Situazione sempre più complicata nei Pronto soccorso di Rimini e Riccione. Colpa della carenza di medici e infermieri, criticità dalla quale scaturiscono le lunghe code di pazienti e, in qualche caso, le aggressioni fisiche e verbali al personale. I rinforzi arriveranno più avanti, a estate finita, e adesso sono i sanitari di altri reparti a fare i turni extra.

“Mentre il tempo passa e l’Ausl ancora discute se aprire o meno un ambulatorio a gestione infermieristica (proposta avanzata dall’Ordine e dai sindacati a inizio estate), lavoriamo in condizioni sempre più drammatiche – dichiara Nicola Colamaria (foto), presidente di Opi Rimini -. Qualche giorno fa un paziente è dovuto rimanere a lungo sull’ambulanza perché non si trovava una sola barella disponibile. Sono situazioni che non avremmo mai immaginato di vivere nel Riminese”.
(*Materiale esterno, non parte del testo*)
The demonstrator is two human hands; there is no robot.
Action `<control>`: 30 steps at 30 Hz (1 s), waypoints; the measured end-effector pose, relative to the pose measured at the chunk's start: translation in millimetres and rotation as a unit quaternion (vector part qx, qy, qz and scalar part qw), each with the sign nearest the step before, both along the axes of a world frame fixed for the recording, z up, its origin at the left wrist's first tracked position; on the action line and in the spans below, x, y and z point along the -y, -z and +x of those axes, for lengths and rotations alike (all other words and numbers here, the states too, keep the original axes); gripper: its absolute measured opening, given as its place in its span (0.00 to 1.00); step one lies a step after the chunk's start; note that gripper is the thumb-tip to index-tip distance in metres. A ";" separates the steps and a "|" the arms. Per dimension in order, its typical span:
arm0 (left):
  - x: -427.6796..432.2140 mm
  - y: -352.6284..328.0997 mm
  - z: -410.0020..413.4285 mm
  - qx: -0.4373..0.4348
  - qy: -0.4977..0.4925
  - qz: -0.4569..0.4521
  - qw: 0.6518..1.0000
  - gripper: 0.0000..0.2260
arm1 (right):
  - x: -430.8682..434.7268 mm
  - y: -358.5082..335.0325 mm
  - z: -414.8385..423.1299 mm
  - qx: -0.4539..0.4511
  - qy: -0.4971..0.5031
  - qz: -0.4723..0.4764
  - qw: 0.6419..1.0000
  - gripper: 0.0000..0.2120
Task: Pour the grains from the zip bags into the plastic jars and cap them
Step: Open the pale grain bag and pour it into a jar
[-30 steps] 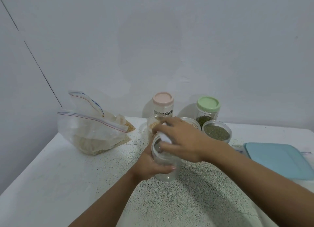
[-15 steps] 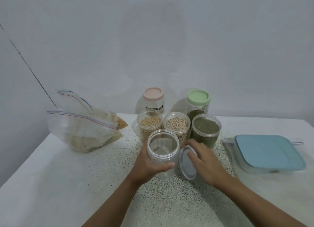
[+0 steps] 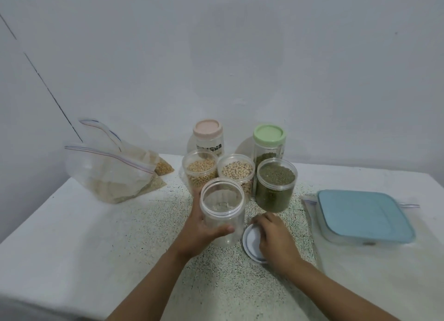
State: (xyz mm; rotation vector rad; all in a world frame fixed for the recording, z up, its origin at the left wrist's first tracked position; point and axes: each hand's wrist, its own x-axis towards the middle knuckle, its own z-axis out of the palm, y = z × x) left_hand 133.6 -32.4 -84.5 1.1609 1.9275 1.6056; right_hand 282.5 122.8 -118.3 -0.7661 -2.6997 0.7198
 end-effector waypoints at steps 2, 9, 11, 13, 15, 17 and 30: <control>0.1 -2.1 1.8 0.010 -0.002 0.001 1.000 0.44 | -3.5 4.6 2.2 0.018 -0.042 0.043 0.998 0.26; 4.0 -6.4 9.7 0.032 0.012 -0.026 0.999 0.47 | -6.7 -24.9 -4.5 -0.113 0.000 -0.105 0.988 0.10; 9.7 -9.9 4.3 0.020 0.034 -0.052 0.998 0.49 | -7.4 -48.8 -5.7 -0.167 -0.004 -0.201 0.965 0.08; 18.2 -16.6 -5.1 -0.003 0.045 -0.075 0.996 0.50 | -8.0 -72.3 -9.1 -0.216 -0.010 -0.252 0.943 0.08; 29.8 -27.1 -13.1 -0.024 0.059 -0.091 0.994 0.45 | -9.0 -95.5 -13.0 -0.248 -0.014 -0.292 0.923 0.08; 44.8 -42.7 -21.3 -0.038 0.045 -0.082 0.995 0.36 | -10.3 -118.1 -22.6 -0.253 -0.029 -0.301 0.919 0.07; 154.3 -113.9 -132.8 -0.214 -0.230 -0.059 0.948 0.08 | 70.0 -189.3 -141.7 -0.048 -0.228 -0.112 0.966 0.06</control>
I continui accessi di pazienti, cresciuti del 30% rispetto all’anno scorso, stanno dunque mettendo in ginocchio i Pronto soccorso di Rimini e Riccione. “I pazienti con patologie non urgenti devono attendere 12 ore o anche più per essere visitati in Triage – spiega Colamaria -. Molti se ne vanno prima della visita, stufi delle ore d’attesa. Qualche giorno fa una collega del Pronto soccorso di Riccione mi ha detto: ‘Come posso finire il turno e andare a dormire tranquilla, avendo lasciato al Triage 42 persone in attesa della visita medica?’. In queste condizioni è inevitabile che aumentino le aggressioni fisiche e verbali nei confronti dei sanitari. Siamo stremati e non si vede la luce in fondo al tunnel”.

E ancora: “Ci preoccupa molto il fatto che sempre più pazienti lascino il Pronto soccorso prima di essere visitati, stufi delle lunghe attese. Il tasso di abbandono è cresciuto in modo esponenziale, con tutti i rischi del caso: potrebbe accadere una tragedia perché non siamo stati in grado di prenderci cura in tempo di un paziente. Dopo Ferragosto l’Ausl terrà un vertice sulla situazione del Pronto soccorso, e no ci faremo sentire. Anche per tutelare di più gli infermieri. Oggi il servizio d’urgenza si regge soprattutto grazie al triage, dove abbiamo fino a 40-50 pazienti in attesa contemporaneamente. Eppure agli infermieri del Pronto soccorso viene riconosciuto un incentivo che è pari al 13% di quello erogato ai medici”.